=== Your assignment ===
Give the data again in full, without pictures.

*** Dataset excerpt ***

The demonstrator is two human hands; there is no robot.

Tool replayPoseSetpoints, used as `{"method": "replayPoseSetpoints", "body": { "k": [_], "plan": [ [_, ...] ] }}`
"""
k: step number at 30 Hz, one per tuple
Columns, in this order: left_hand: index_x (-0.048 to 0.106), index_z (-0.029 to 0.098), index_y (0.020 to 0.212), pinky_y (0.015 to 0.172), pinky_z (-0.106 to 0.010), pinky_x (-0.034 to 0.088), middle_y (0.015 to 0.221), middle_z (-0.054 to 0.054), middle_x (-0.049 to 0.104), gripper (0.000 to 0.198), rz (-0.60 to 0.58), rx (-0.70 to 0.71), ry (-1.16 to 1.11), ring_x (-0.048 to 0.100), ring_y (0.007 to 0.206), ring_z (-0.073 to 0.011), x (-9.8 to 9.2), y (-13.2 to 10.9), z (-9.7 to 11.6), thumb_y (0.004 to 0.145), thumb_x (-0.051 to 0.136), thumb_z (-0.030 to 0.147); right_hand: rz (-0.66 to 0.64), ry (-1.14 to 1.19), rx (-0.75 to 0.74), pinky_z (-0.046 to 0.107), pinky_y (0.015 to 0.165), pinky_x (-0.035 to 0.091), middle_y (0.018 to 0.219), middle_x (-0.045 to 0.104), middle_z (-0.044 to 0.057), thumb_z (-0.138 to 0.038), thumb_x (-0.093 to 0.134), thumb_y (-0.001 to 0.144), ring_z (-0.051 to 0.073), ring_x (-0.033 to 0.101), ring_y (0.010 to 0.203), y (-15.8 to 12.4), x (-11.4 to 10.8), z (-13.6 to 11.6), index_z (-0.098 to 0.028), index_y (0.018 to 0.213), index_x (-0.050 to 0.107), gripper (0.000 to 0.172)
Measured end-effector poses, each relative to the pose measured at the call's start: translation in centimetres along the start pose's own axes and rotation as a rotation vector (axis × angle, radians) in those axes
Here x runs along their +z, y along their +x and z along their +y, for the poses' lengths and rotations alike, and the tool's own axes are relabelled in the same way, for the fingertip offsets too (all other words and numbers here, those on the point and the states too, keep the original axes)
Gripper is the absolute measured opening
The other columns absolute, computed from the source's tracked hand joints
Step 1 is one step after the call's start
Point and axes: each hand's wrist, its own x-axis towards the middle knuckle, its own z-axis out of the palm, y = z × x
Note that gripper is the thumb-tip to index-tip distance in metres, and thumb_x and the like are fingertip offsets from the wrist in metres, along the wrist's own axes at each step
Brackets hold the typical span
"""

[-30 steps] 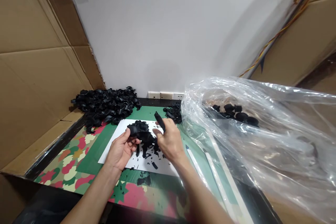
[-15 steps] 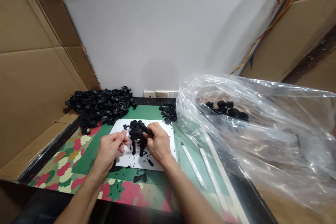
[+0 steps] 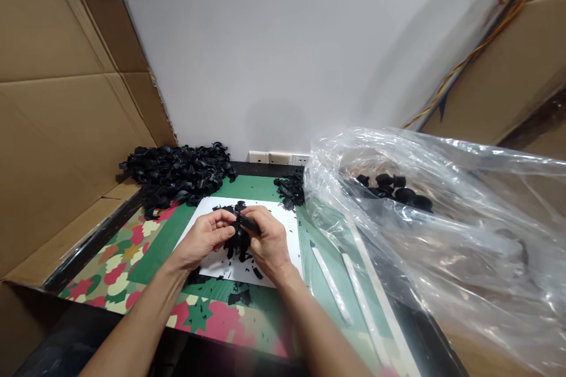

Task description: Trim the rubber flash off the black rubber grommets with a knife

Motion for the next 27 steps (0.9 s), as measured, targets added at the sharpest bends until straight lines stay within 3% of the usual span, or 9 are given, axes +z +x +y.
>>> {"method": "replayPoseSetpoints", "body": {
  "k": [6,12,16,20,25,27],
  "plan": [
    [0.070,0.013,0.066,0.036,-0.017,0.018,0.045,0.005,0.050,0.025,0.057,0.002,-0.065,0.033,0.038,-0.0028,-0.1,0.2,-0.2,0.049,0.085,0.025,-0.123,0.060,0.014,0.033,0.079,0.051,0.094,0.070,0.007,-0.018,0.058,0.079,0.021,0.065,0.087,0.2,-0.1,-0.5,-0.023,0.087,0.067,0.013],
    [0.067,0.013,0.067,0.032,-0.016,0.015,0.047,0.006,0.049,0.035,0.030,-0.065,-0.160,0.028,0.033,-0.0001,0.1,-0.3,-0.6,0.048,0.087,0.035,-0.053,0.077,0.013,0.029,0.067,0.048,0.076,0.065,0.004,-0.020,0.057,0.079,0.018,0.062,0.071,0.2,0.3,-0.9,-0.022,0.068,0.061,0.012],
    [0.066,0.014,0.072,0.031,-0.016,0.014,0.047,0.008,0.048,0.037,0.040,-0.102,-0.198,0.027,0.029,-0.0001,0.5,-0.7,-1.0,0.049,0.086,0.035,-0.040,-0.062,0.151,0.026,0.061,0.044,0.067,0.061,0.001,-0.020,0.049,0.077,0.016,0.056,0.064,-0.3,0.8,-1.2,-0.022,0.065,0.054,0.013],
    [0.063,0.015,0.064,0.035,-0.017,0.019,0.046,0.006,0.050,0.024,0.136,-0.008,-0.166,0.032,0.034,-0.0026,1.8,-1.6,-1.8,0.052,0.081,0.024,-0.029,-0.172,0.282,0.025,0.052,0.036,0.057,0.054,-0.001,-0.021,0.047,0.073,0.016,0.049,0.054,0.0,1.4,-0.7,-0.023,0.061,0.048,0.013],
    [0.066,0.014,0.066,0.037,-0.018,0.024,0.049,0.005,0.053,0.013,-0.024,-0.031,-0.070,0.037,0.037,-0.0041,3.2,-3.4,-2.7,0.055,0.074,0.013,0.076,-0.302,0.423,0.028,0.054,0.033,0.055,0.052,0.000,-0.022,0.044,0.075,0.018,0.047,0.055,2.8,-0.6,1.8,-0.023,0.062,0.046,0.013],
    [0.066,0.014,0.072,0.037,-0.018,0.027,0.054,0.004,0.055,0.021,0.049,-0.017,-0.189,0.040,0.036,-0.0038,2.7,-3.1,-2.7,0.056,0.077,0.019,0.070,-0.321,0.433,0.029,0.055,0.035,0.057,0.054,0.001,-0.024,0.047,0.075,0.019,0.048,0.057,3.5,-2.0,2.6,-0.023,0.064,0.048,0.012]
  ]
}}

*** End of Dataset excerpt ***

=== Exercise result ===
The demonstrator is two human hands; there is no robot.

Tool replayPoseSetpoints, used as `{"method": "replayPoseSetpoints", "body": { "k": [_], "plan": [ [_, ...] ] }}`
"""
k: step number at 30 Hz, one per tuple
Columns, in this order: left_hand: index_x (-0.048 to 0.106), index_z (-0.029 to 0.098), index_y (0.020 to 0.212), pinky_y (0.015 to 0.172), pinky_z (-0.106 to 0.010), pinky_x (-0.034 to 0.088), middle_y (0.015 to 0.221), middle_z (-0.054 to 0.054), middle_x (-0.049 to 0.104), gripper (0.000 to 0.198), rz (-0.60 to 0.58), rx (-0.70 to 0.71), ry (-1.16 to 1.11), ring_x (-0.048 to 0.100), ring_y (0.007 to 0.206), ring_z (-0.073 to 0.011), x (-9.8 to 9.2), y (-13.2 to 10.9), z (-9.7 to 11.6), thumb_y (0.004 to 0.145), thumb_x (-0.051 to 0.136), thumb_z (-0.030 to 0.147); right_hand: rz (-0.66 to 0.64), ry (-1.14 to 1.19), rx (-0.75 to 0.74), pinky_z (-0.046 to 0.107), pinky_y (0.015 to 0.165), pinky_x (-0.035 to 0.091), middle_y (0.018 to 0.219), middle_x (-0.045 to 0.104), middle_z (-0.044 to 0.057), thumb_z (-0.138 to 0.038), thumb_x (-0.093 to 0.134), thumb_y (-0.001 to 0.144), ring_z (-0.051 to 0.073), ring_x (-0.033 to 0.101), ring_y (0.010 to 0.203), y (-15.8 to 12.4), x (-11.4 to 10.8), z (-13.6 to 11.6), index_z (-0.098 to 0.028), index_y (0.018 to 0.213), index_x (-0.050 to 0.107), gripper (0.000 to 0.172)
Measured end-effector poses, each relative to the pose measured at the call's start: translation in centimetres along the start pose's own axes and rotation as a rotation vector (axis × angle, radians) in those axes
Here x runs along their +z, y along their +x and z along their +y, for the poses' lengths and rotations alike, and the tool's own axes are relabelled in the same way, for the fingertip offsets too (all other words and numbers here, those on the point and the states too, keep the original axes)
Gripper is the absolute measured opening
The other columns absolute, computed from the source's tracked hand joints
Step 1 is one step after the call's start
Point and axes: each hand's wrist, its own x-axis towards the middle knuckle, its own z-axis out of the palm, y = z × x
Note that gripper is the thumb-tip to index-tip distance in metres, and thumb_x and the like are fingertip offsets from the wrist in metres, along the wrist's own axes at each step
Brackets hold the typical span
"""

[-30 steps] 
[-15 steps] 
[+0 steps] 

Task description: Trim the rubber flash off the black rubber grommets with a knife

Motion for the next 27 steps (0.9 s), as measured, targets added at the sharpest bends until straight lines stay within 3% of the usual span, or 9 are given, axes +z +x +y.
>>> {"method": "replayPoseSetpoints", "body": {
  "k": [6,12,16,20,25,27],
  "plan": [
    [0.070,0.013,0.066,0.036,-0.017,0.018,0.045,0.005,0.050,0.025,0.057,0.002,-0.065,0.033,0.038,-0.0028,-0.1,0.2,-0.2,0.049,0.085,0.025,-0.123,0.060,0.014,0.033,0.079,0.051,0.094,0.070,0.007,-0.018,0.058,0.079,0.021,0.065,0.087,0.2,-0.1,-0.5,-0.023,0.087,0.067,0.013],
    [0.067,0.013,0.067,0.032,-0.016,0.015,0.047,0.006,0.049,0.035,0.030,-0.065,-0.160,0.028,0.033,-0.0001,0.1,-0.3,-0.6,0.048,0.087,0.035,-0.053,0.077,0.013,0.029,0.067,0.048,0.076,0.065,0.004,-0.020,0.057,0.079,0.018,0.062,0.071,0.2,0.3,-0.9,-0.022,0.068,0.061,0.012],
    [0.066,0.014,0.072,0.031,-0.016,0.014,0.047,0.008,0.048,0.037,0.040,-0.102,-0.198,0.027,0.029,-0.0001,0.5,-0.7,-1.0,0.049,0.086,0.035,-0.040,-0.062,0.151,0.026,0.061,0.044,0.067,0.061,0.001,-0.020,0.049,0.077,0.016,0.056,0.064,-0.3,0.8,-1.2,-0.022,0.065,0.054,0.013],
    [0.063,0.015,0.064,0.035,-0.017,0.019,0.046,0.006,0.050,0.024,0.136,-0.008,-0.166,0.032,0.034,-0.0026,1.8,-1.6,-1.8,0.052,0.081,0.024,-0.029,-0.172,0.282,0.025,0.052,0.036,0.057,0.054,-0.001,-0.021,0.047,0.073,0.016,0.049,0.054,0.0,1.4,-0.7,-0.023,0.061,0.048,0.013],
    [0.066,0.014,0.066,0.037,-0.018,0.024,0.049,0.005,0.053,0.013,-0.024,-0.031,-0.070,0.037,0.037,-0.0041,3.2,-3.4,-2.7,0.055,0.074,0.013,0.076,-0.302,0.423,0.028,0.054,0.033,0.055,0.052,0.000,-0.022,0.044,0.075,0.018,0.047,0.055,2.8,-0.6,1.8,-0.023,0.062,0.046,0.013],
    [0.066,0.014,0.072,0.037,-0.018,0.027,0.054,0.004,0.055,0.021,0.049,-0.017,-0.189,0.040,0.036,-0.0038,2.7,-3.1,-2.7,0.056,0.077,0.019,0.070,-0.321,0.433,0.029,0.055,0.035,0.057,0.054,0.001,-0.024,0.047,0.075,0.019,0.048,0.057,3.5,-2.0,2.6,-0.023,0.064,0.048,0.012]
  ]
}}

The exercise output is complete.